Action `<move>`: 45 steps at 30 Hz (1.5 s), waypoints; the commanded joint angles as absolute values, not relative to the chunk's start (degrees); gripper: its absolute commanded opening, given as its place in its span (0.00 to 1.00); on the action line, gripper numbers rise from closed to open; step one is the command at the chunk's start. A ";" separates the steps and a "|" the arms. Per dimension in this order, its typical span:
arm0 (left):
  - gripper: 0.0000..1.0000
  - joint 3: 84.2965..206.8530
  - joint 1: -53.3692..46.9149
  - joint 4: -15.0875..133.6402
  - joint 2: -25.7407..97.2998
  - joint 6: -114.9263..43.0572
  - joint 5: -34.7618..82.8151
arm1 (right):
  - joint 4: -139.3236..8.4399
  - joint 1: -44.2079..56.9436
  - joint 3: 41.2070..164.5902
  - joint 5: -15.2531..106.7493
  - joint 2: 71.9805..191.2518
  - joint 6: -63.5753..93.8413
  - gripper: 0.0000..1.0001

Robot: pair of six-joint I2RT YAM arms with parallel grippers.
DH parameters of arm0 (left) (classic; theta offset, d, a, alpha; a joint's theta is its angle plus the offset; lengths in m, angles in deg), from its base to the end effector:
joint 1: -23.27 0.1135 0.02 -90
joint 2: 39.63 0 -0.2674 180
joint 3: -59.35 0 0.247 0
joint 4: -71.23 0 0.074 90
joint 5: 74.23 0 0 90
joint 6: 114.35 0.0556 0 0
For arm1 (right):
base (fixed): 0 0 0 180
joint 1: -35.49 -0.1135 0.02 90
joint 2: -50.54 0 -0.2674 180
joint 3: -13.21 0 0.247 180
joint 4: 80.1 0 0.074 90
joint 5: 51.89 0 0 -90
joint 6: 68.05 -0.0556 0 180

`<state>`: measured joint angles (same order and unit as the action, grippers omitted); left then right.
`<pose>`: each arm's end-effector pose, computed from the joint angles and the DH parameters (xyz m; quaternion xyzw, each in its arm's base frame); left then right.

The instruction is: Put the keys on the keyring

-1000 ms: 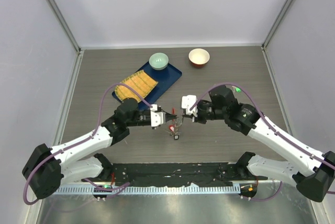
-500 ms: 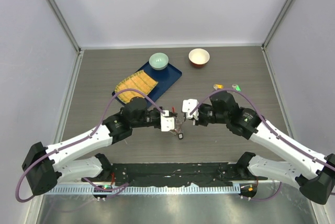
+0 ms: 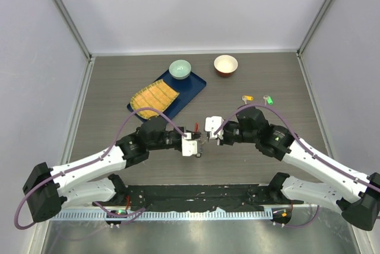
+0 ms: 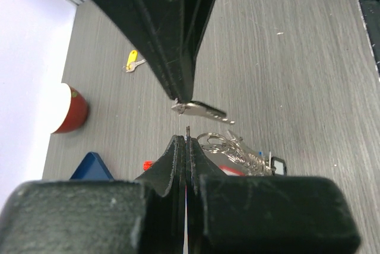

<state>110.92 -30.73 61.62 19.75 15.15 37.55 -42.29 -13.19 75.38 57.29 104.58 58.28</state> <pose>0.1293 -0.2131 0.2724 0.6531 0.4609 -0.2244 0.5573 0.1298 0.1753 0.3022 -0.6377 0.5720 0.1965 0.4770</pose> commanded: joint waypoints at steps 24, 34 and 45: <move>0.00 105.84 -36.23 77.83 15.74 9.49 32.03 | -41.51 -14.60 76.31 57.97 101.60 58.07 0.01; 0.00 105.93 -36.32 78.27 16.18 8.43 32.55 | -41.87 -14.87 76.04 58.15 101.25 58.25 0.01; 0.00 106.10 -36.32 78.27 17.15 7.55 32.20 | -41.96 -15.04 75.69 58.06 100.37 58.86 0.01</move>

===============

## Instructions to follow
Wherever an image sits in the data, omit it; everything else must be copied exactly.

## Result of the task
Action `<move>`: 45 steps at 30 Hz (1.5 s), waypoints; the commanded joint angles as absolute values, not relative to the chunk's start (degrees); gripper: its absolute commanded opening, given as its place in its span (0.00 to 1.00); on the action line, gripper numbers rise from closed to open; step one is the command at the chunk's start. A ";" separates the steps and a "|" the arms. Per dimension in this order, its typical span:
arm0 (left):
  - gripper: 0.0000..1.0000
  - joint 3: 84.2965..206.8530
  - joint 1: -53.3692..46.9149
  - joint 4: -15.0875..133.6402
  - joint 2: -25.7407..97.2998
  - joint 6: -114.9263..43.0572
  - joint 5: -34.7618..82.8151
arm1 (right):
  - joint 4: -139.3236..8.4399
  - joint 1: -44.2079..56.9436
  - joint 3: 41.2070..164.5902
  - joint 5: -15.2531..106.7493
  - joint 2: 71.9805..191.2518
  - joint 6: -63.5753..93.8413
  - gripper: 0.0000..1.0001

Robot: pair of six-joint I2RT YAM arms with parallel grippers.
DH parameters of arm0 (left) (classic; theta offset, d, a, alpha; a joint's theta is its angle plus the offset; lengths in m, angles in deg), from its base to the end effector:
joint 1: -23.27 0.1135 0.02 -90
joint 2: 39.63 0 -0.2674 180
joint 3: -59.35 0 0.247 0
joint 4: -71.23 0 0.074 90
joint 5: 74.23 0 0 90
joint 6: 114.35 0.0556 0 0
For arm1 (right):
base (fixed): 0 0 0 180
joint 1: -35.49 -0.1135 0.02 90
joint 2: -50.54 0 -0.2674 180
joint 3: -13.21 0 0.247 180
joint 4: 80.1 0 0.074 90
joint 5: 51.89 0 0 -90
joint 6: 68.05 -0.0556 0 180

`<state>`: measured joint angles (same order and unit as the action, grippers omitted); left then right.
`<pose>`: each arm's end-effector pose, computed from the joint angles and the DH parameters (xyz m; quaternion xyzw, each in its arm's base frame); left then right.

The instruction is: Put the keys on the keyring

-1000 ms: 
-500 ms: 
+0 ms: 
+0 ms: 

<state>110.92 -30.73 61.62 19.75 15.15 37.55 -42.29 -13.19 75.38 57.29 104.58 58.28</state> <pose>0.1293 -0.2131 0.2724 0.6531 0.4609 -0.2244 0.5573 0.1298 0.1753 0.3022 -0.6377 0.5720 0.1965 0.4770</pose> commanded: joint waypoints at steps 24, 34 and 45: <move>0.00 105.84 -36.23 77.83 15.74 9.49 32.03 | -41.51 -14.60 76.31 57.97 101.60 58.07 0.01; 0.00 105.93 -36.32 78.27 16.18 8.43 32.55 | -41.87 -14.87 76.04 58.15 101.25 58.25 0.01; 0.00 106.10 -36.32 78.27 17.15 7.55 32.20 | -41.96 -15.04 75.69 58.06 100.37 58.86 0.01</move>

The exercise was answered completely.